1 0 0 0 1 1 1 1 0 0 0 1 0 1 0 0 1 1
0 0 1 0 0 0 0 1 1 0 1 1 0 1 1 1 0 1

The above two rows of digits were created by a random number generator. The digits in some of these columns add up to 0; some add up to 1; and some add up to 2.

Now suppose that I impose the non-random macro requirement: keep the columns whose sum equals 1, and discard the rest. I now have:

1 0 1 1 1 0 0 0 0 0 1
0 1 0 0 0 1 1 0 1 1 0

Each row is still random (at the micro level), but I have now imposed a non-random macro-level constraint on the system as a whole (at the macro level). That, I would suggest, what happens when I make a choice.
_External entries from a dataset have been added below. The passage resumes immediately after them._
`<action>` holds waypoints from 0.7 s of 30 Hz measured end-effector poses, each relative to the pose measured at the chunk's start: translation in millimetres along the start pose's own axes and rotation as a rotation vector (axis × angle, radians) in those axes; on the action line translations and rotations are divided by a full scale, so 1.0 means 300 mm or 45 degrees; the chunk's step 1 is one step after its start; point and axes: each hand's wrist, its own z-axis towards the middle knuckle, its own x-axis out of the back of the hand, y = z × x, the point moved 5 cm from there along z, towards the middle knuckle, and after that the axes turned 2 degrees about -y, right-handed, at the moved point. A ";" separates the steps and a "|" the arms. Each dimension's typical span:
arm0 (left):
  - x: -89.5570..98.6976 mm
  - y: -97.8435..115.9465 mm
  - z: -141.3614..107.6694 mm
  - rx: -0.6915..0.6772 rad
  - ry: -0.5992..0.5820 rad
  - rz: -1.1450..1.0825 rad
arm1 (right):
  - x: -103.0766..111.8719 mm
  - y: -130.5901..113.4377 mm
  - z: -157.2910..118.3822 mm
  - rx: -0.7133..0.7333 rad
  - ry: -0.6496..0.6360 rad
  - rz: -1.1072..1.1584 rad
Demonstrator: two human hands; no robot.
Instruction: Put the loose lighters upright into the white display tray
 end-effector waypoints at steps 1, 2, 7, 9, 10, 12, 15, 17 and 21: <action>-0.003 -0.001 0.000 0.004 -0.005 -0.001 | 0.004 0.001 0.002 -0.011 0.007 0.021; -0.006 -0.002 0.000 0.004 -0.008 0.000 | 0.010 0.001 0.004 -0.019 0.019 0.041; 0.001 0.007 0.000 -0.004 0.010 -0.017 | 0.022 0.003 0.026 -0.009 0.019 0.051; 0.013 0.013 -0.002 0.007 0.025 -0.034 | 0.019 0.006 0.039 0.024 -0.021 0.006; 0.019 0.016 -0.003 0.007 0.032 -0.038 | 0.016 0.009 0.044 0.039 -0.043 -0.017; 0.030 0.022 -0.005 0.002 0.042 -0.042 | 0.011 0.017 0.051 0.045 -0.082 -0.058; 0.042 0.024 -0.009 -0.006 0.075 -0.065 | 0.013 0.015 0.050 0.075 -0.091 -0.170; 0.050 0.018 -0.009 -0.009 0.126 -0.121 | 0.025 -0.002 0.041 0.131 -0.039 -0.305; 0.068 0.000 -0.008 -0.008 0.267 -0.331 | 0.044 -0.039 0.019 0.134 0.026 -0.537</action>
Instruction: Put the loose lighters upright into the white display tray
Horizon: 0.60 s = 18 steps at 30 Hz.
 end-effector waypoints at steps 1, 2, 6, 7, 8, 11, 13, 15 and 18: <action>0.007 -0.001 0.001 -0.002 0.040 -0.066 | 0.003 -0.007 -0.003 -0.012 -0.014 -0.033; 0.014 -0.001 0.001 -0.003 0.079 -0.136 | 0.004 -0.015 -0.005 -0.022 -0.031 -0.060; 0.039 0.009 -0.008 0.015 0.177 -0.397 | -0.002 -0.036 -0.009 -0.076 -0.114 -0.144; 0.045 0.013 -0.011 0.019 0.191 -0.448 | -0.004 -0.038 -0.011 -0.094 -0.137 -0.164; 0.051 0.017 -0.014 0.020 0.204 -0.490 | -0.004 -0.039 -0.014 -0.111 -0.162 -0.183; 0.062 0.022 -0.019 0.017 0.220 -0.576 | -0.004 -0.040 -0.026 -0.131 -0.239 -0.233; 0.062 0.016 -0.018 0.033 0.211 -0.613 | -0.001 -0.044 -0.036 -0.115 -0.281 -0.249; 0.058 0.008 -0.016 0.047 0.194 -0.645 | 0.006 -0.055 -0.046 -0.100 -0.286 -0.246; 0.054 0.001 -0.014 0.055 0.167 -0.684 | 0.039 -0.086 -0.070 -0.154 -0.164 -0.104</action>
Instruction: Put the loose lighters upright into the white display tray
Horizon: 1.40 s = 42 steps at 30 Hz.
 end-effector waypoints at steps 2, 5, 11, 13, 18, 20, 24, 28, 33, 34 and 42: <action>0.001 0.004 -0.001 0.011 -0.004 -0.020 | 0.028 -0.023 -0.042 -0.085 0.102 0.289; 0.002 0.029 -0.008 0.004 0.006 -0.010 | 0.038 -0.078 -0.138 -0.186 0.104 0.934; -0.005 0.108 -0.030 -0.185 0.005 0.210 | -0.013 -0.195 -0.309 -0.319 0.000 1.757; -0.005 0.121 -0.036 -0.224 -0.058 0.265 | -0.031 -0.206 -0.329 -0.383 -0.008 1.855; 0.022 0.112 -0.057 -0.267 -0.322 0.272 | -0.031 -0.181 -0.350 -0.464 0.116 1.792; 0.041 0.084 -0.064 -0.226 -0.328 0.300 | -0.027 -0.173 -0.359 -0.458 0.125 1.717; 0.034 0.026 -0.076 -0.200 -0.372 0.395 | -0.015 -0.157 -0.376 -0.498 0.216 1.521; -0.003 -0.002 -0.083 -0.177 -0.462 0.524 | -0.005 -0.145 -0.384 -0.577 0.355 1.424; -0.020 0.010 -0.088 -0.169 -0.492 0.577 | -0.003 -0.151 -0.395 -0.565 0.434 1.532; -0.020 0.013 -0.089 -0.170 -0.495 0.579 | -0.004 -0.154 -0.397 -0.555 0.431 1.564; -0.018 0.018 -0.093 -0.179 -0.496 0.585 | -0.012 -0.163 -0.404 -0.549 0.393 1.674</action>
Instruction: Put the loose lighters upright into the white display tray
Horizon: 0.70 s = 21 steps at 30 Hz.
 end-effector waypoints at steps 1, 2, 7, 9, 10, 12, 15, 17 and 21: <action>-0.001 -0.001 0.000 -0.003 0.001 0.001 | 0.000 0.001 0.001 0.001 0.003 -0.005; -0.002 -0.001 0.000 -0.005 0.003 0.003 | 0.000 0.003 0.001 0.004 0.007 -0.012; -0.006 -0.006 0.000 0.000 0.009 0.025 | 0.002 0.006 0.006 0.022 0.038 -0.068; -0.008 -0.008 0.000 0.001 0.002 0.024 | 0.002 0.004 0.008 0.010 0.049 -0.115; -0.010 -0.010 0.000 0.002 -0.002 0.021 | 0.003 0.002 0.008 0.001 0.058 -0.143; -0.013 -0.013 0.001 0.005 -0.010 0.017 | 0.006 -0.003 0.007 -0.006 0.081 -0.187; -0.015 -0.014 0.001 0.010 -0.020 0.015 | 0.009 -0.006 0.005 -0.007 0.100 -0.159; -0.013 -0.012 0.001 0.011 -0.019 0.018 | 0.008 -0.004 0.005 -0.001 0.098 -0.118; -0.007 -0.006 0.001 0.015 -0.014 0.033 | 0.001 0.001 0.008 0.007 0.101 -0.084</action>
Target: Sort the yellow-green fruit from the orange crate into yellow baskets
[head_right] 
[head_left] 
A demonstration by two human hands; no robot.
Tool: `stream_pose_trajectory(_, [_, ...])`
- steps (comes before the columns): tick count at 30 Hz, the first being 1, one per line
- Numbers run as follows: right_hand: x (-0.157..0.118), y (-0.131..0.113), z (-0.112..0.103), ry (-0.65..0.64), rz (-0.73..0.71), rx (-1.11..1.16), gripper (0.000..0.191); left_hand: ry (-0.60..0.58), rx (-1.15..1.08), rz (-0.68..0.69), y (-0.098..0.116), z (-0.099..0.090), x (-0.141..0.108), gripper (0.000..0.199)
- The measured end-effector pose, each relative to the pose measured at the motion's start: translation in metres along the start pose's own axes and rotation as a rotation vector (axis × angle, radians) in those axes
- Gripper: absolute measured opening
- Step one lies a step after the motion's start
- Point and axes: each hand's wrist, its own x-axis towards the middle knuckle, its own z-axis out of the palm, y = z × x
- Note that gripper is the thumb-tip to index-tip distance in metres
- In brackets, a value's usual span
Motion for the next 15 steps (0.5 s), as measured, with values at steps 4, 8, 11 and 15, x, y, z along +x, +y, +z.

Top-down causation and free will

What I am proposing, in brief, is that top-down (macro–>micro) causation is real and fundamental (i.e. irreducible to lower-level acts). For if causation is always bottom-up (micro–>macro) and never top-down, or alternatively, if top-down causation is real, but only happens because it has already been determined by some preceding occurrence of bottom-up causation, then our actions are simply the product of our body chemistry – in which case they are not free, since they are determined by external circumstances which lie beyond our control. But if top-down causation is real and fundamental, then a person’s free choices, which are macroscopic events that occur in the brain at the highest level, can constrain events in the brain occurring at a lower, sub-microscopic level, and these constraints then can give rise to neuro-muscular movements, which occur in accordance with that person’s will. (For instance, in the case I discussed above, relating to rows of ones and zeroes, the requirement that the columns must add up to 1 might result in to the neuro-muscular act of raising my left arm, while the requirement that they add up to 2 might result in the act of raising my right arm.)

I’d be interested to know what @dga471 thinks of this suggestion. Do you think it could work, Daniel?

N.B. In the model sketched above, I have assumed a “Christian materialist” model of the mind (such as might be defended by Jehovah’s Witnesses, Seventh Day Adventists and Christadelphians), for the sake of argument. If one wishes to maintain that free choices are immaterial events (as most Christians do), then one must suppose that immaterial events are somehow able to impose macro-scale patterns on random micro-level events occurring in the brain. I discuss the interaction problem here and argue at further length why Thomism cannot dodge this problem here and here. Cheers.